Task objective:
Each line that contains "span" needs to be copied from the listing.

Exercise data:

____________________

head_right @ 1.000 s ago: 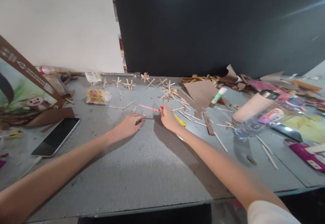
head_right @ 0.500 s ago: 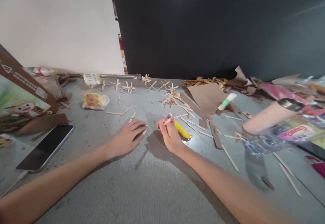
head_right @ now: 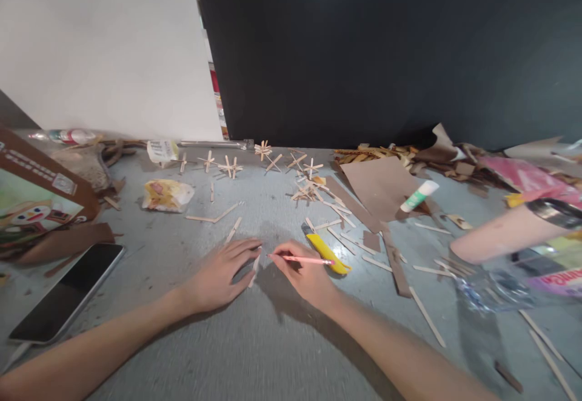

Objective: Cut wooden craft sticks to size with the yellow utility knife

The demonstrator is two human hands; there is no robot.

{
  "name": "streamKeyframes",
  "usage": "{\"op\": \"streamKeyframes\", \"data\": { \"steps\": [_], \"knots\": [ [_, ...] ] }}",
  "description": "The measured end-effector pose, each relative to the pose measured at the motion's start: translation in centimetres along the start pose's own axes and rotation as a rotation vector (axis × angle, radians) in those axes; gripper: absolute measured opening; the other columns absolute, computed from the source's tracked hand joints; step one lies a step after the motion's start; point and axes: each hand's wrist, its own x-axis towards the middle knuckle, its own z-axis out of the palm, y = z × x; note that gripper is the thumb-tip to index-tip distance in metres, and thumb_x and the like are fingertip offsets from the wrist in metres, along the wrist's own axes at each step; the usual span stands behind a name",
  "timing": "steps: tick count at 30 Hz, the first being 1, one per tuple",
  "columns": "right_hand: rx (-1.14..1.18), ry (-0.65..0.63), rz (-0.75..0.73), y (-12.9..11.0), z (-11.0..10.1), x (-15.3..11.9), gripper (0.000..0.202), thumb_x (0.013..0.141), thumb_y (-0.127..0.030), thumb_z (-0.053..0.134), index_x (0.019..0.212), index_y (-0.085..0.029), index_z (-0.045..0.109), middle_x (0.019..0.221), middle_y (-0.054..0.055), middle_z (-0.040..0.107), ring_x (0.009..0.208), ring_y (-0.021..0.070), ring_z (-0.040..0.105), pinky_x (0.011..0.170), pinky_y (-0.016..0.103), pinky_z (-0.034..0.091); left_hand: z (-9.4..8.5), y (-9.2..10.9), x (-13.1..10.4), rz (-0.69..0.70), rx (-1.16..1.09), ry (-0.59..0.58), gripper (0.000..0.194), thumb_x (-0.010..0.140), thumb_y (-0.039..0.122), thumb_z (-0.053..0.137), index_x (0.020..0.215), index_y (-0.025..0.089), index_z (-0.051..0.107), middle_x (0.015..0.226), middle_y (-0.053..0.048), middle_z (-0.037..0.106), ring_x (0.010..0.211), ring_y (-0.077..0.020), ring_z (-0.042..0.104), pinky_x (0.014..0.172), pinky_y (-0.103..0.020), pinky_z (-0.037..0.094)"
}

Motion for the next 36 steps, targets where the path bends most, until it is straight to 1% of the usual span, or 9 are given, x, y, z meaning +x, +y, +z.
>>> {"op": "streamKeyframes", "data": {
  "steps": [3, 8, 12, 17, 21, 23, 25, 29, 36],
  "knots": [
    [0.021, 0.012, 0.052, -0.1, -0.1, 0.2, 0.032, 0.101, -0.052, 0.06, 0.089, -0.024, 0.07, 0.08, 0.005, 0.072, 0.069, 0.0218, 0.065, 0.058, 0.034, 0.05, -0.2, 0.2, 0.1, -0.026, 0.0, 0.006, 0.033, 0.101, 0.027, 0.054, 0.132, 0.021, 0.064, 0.15, -0.011, 0.062, 0.144, -0.0281, 0.054, 0.121, -0.051, 0.043],
    [0.077, 0.048, 0.121, -0.3, -0.3, 0.4, 0.034, 0.1, -0.053, 0.06, 0.09, -0.023, 0.071, 0.083, 0.006, 0.072, 0.074, 0.0213, 0.065, 0.065, 0.034, 0.05, -0.3, 0.5, 0.1, -0.044, 0.001, 0.002, 0.034, 0.101, 0.028, 0.053, 0.133, 0.023, 0.063, 0.15, -0.01, 0.062, 0.143, -0.028, 0.054, 0.121, -0.052, 0.043],
    [0.196, 0.044, 0.213, -0.3, -0.3, 0.4, 0.04, 0.101, -0.057, 0.054, 0.091, -0.023, 0.072, 0.075, 0.003, 0.067, 0.067, 0.0185, 0.059, 0.058, 0.031, 0.044, -0.1, 0.6, 0.0, -0.056, 0.021, 0.002, 0.034, 0.101, 0.028, 0.053, 0.133, 0.023, 0.063, 0.15, -0.009, 0.062, 0.144, -0.028, 0.053, 0.122, -0.052, 0.042],
    [0.279, -0.003, 0.261, 0.2, 0.0, 0.6, 0.039, 0.099, -0.058, 0.057, 0.096, -0.022, 0.073, 0.081, 0.004, 0.071, 0.065, 0.0173, 0.062, 0.053, 0.028, 0.043, 0.3, 0.2, -0.2, -0.071, 0.056, 0.051, 0.032, 0.099, 0.028, 0.056, 0.129, 0.022, 0.065, 0.148, -0.011, 0.063, 0.141, -0.0288, 0.055, 0.12, -0.052, 0.045],
    [0.191, -0.063, 0.118, 0.1, -0.6, 1.2, 0.036, 0.103, -0.051, 0.054, 0.104, -0.023, 0.076, 0.084, 0.006, 0.074, 0.069, 0.0184, 0.066, 0.059, 0.029, 0.049, 0.5, -0.2, -0.3, -0.108, 0.04, 0.095, 0.031, 0.098, 0.028, 0.058, 0.126, 0.022, 0.067, 0.148, -0.011, 0.063, 0.141, -0.0295, 0.056, 0.119, -0.053, 0.046],
    [0.126, -0.1, -0.007, -0.1, -1.1, 1.5, 0.033, 0.104, -0.046, 0.054, 0.107, -0.023, 0.078, 0.087, 0.007, 0.075, 0.075, 0.0193, 0.068, 0.066, 0.031, 0.052, 0.5, -0.2, -0.3, -0.118, 0.025, 0.088, 0.032, 0.098, 0.031, 0.059, 0.127, 0.023, 0.067, 0.149, -0.011, 0.062, 0.142, -0.0295, 0.055, 0.121, -0.052, 0.045],
    [0.129, -0.136, -0.055, 0.0, -1.4, 1.5, 0.03, 0.104, -0.044, 0.056, 0.107, -0.023, 0.079, 0.086, 0.006, 0.074, 0.073, 0.0181, 0.067, 0.067, 0.031, 0.052, 0.4, -0.1, -0.2, -0.13, 0.015, 0.07, 0.035, 0.098, 0.034, 0.059, 0.13, 0.022, 0.067, 0.152, -0.011, 0.06, 0.145, -0.0295, 0.053, 0.122, -0.052, 0.043],
    [0.241, -0.18, 0.07, 0.5, -1.4, 1.2, 0.034, 0.101, -0.048, 0.061, 0.098, -0.02, 0.079, 0.075, 0.003, 0.069, 0.058, 0.0135, 0.06, 0.052, 0.026, 0.046, 0.3, 0.0, -0.1, -0.14, -0.002, 0.033, 0.04, 0.099, 0.037, 0.058, 0.136, 0.022, 0.065, 0.154, -0.011, 0.059, 0.148, -0.0286, 0.05, 0.125, -0.05, 0.04],
    [0.248, -0.238, 0.251, 0.6, -1.1, 1.0, 0.034, 0.096, -0.051, 0.064, 0.1, -0.019, 0.074, 0.072, 0.001, 0.067, 0.058, 0.0139, 0.06, 0.053, 0.024, 0.047, 0.4, -0.2, -0.1, -0.135, -0.02, 0.026, 0.043, 0.099, 0.04, 0.059, 0.138, 0.022, 0.064, 0.152, -0.012, 0.061, 0.147, -0.0297, 0.051, 0.124, -0.053, 0.04]
  ]
}}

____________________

Solution below:
  "description": "The measured end-effector pose, each relative to the pose measured at the motion's start: translation in centimetres along the start pose's own axes and rotation as a rotation vector (axis × angle, radians) in those axes; gripper: absolute measured opening; the other columns absolute, computed from the source's tracked hand joints; step one lies a step after the motion's start; point and axes: each hand's wrist, its own x-axis towards the middle knuckle, its own z-axis out of the palm, y = z × x; note that gripper is the thumb-tip to index-tip distance in metres, and thumb_x and the like are fingertip offsets from the wrist in metres, along the wrist's own axes at each step; the usual span stands behind a name",
Motion for the next 36 steps, targets where the path bends most, until it is straight to 1% of the usual span, or 9 are given, x, y, z meaning +x, +y, +z.

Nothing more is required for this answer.